[AIM OF THE EXERCISE] Go through the data and say how many lines include the string "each"; return only the figure.

[THE DATA]
···

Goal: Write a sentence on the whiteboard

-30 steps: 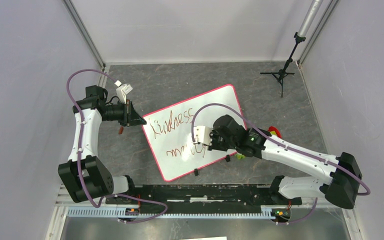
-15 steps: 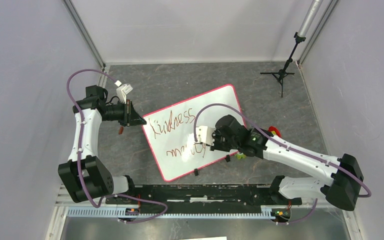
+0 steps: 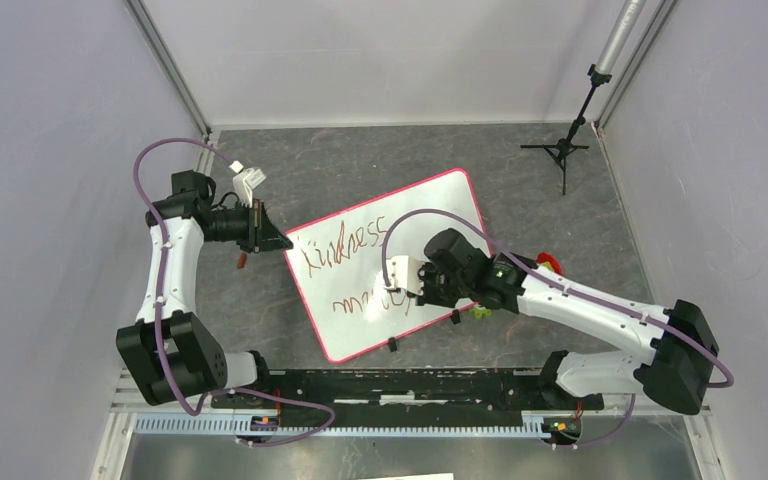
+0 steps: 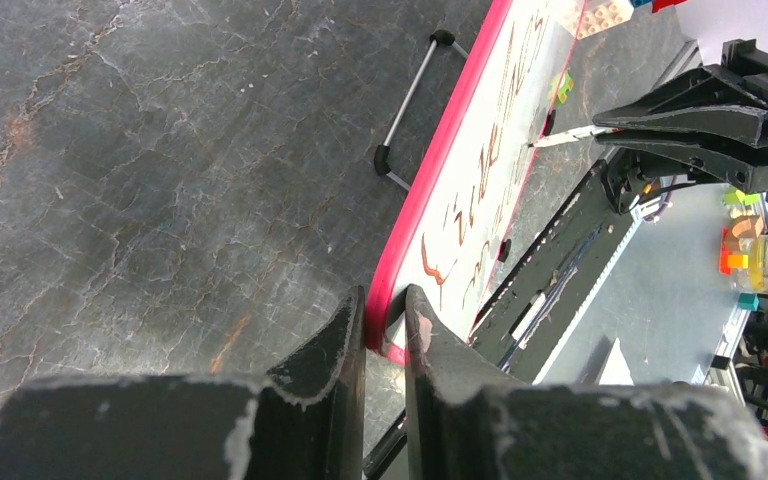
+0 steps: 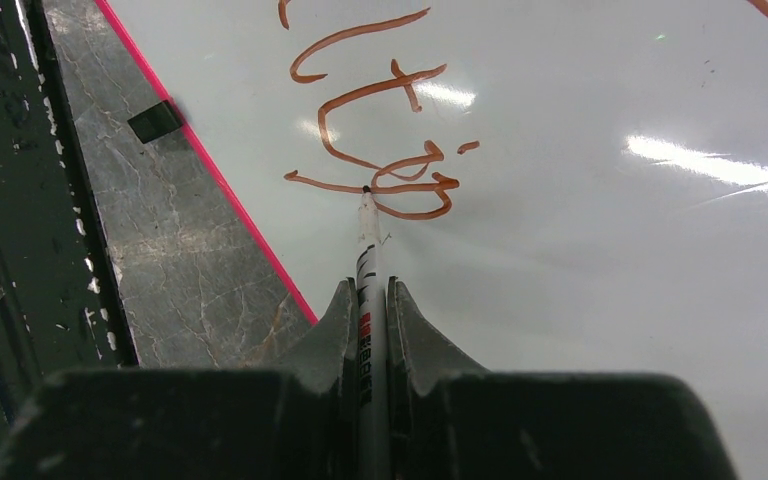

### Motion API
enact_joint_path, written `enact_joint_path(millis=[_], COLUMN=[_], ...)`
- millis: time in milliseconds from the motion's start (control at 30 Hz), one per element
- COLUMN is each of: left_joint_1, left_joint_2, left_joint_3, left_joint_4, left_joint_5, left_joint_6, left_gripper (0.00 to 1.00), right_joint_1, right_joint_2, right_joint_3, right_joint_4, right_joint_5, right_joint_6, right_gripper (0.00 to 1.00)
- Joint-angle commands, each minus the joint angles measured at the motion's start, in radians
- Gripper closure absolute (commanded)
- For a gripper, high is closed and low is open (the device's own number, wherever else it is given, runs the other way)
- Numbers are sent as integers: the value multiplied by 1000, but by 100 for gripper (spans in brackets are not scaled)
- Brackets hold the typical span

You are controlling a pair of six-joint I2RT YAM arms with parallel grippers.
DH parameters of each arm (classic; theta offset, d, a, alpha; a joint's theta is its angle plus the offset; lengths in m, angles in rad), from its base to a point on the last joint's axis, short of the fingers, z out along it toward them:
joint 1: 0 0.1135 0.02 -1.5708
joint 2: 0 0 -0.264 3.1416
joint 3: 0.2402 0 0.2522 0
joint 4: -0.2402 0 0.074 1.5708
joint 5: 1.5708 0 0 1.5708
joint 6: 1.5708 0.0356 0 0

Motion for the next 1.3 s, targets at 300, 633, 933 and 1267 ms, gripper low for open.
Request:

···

[THE ANSWER] 3